Search the records below for the line containing "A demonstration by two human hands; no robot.". Output that line and all later lines exactly; output nothing else.
——
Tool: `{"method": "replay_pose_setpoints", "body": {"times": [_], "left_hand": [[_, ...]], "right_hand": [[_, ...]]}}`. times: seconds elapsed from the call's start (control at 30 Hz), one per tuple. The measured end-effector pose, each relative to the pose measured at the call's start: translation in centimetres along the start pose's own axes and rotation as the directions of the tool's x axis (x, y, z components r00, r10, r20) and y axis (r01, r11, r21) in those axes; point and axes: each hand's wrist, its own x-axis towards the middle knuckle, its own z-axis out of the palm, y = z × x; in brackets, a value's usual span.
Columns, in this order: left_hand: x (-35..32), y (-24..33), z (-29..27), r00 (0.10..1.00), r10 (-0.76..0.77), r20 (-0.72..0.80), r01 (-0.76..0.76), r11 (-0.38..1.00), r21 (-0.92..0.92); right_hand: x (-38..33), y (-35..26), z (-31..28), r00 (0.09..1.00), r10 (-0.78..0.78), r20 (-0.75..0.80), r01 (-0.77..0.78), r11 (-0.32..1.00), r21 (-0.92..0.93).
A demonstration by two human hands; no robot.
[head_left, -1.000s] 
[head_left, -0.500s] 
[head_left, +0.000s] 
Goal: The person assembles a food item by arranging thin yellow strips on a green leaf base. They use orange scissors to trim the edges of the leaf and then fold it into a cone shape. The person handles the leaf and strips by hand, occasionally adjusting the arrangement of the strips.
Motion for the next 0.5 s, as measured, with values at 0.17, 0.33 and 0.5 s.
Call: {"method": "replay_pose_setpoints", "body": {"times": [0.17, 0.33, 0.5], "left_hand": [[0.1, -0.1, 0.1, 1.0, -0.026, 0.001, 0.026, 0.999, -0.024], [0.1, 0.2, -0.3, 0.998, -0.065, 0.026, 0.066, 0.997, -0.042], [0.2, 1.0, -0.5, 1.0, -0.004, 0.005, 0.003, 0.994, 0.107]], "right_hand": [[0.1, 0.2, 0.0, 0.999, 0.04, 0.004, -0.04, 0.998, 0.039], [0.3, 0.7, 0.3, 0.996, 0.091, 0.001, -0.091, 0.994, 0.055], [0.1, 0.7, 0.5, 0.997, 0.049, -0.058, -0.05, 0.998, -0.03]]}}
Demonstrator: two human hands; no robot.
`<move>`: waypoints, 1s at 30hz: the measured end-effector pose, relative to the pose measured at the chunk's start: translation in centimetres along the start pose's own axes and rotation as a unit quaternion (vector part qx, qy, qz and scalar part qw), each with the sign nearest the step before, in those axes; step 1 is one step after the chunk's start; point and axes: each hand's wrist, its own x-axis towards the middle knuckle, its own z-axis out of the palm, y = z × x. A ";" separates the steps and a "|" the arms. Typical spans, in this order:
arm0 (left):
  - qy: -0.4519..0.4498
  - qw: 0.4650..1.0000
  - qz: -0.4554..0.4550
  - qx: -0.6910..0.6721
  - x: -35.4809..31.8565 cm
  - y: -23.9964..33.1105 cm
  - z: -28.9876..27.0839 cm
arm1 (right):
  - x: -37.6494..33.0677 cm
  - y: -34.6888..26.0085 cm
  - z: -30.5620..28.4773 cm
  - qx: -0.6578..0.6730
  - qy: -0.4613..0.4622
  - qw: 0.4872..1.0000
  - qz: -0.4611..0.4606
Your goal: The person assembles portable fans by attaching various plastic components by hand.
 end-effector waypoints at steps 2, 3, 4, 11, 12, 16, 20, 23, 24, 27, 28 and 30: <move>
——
## [Answer area]
A demonstration by two human hands; no robot.
[head_left, -1.000s] 
[head_left, -0.500s] 
[head_left, +0.000s] 
Goal: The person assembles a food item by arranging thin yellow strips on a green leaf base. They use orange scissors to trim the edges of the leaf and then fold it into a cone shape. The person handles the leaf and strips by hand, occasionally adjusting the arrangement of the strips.
Motion for the next 0.5 s, as measured, with values at 0.17, 0.33 and 0.5 s.
Call: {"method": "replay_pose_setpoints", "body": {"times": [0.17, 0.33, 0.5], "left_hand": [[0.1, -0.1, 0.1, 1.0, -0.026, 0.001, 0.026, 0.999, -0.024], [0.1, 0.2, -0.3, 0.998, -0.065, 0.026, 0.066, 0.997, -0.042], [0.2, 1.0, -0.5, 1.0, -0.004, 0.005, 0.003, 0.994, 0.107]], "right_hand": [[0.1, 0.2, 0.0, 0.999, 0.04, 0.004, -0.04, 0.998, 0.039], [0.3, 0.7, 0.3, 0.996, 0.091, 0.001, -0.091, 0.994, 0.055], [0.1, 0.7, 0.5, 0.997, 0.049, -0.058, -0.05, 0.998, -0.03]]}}
Demonstrator: two human hands; no robot.
`<move>`: waypoints, 1s at 30hz: the measured end-effector pose, relative to the pose measured at the chunk's start: translation in centimetres along the start pose's own axes and rotation as a unit quaternion (vector part qx, qy, qz and scalar part qw), each with the sign nearest the step before, in those axes; step 1 is one step after the chunk's start; point and axes: each hand's wrist, its own x-axis towards the middle knuckle, its own z-axis out of the palm, y = z × x. A ";" separates the steps and a "|" the arms. Typical spans, in this order:
arm0 (left):
  - qy: -0.4519..0.4498
  - qw: 0.4650..1.0000
  - qz: -0.4554..0.4550
  - qx: -0.6910..0.6721
  - x: -35.4809..31.8565 cm
  - y: -23.9964..33.1105 cm
  - z: -28.9876..27.0839 cm
arm1 (right):
  - x: -37.6494..33.0677 cm
  - y: -34.6888..26.0085 cm
  - z: -30.5620..28.4773 cm
  - qx: -0.6578..0.6730
  - qy: -0.4613..0.4622
  - qw: 0.4872..1.0000
  - qz: -0.4611..0.4606
Your goal: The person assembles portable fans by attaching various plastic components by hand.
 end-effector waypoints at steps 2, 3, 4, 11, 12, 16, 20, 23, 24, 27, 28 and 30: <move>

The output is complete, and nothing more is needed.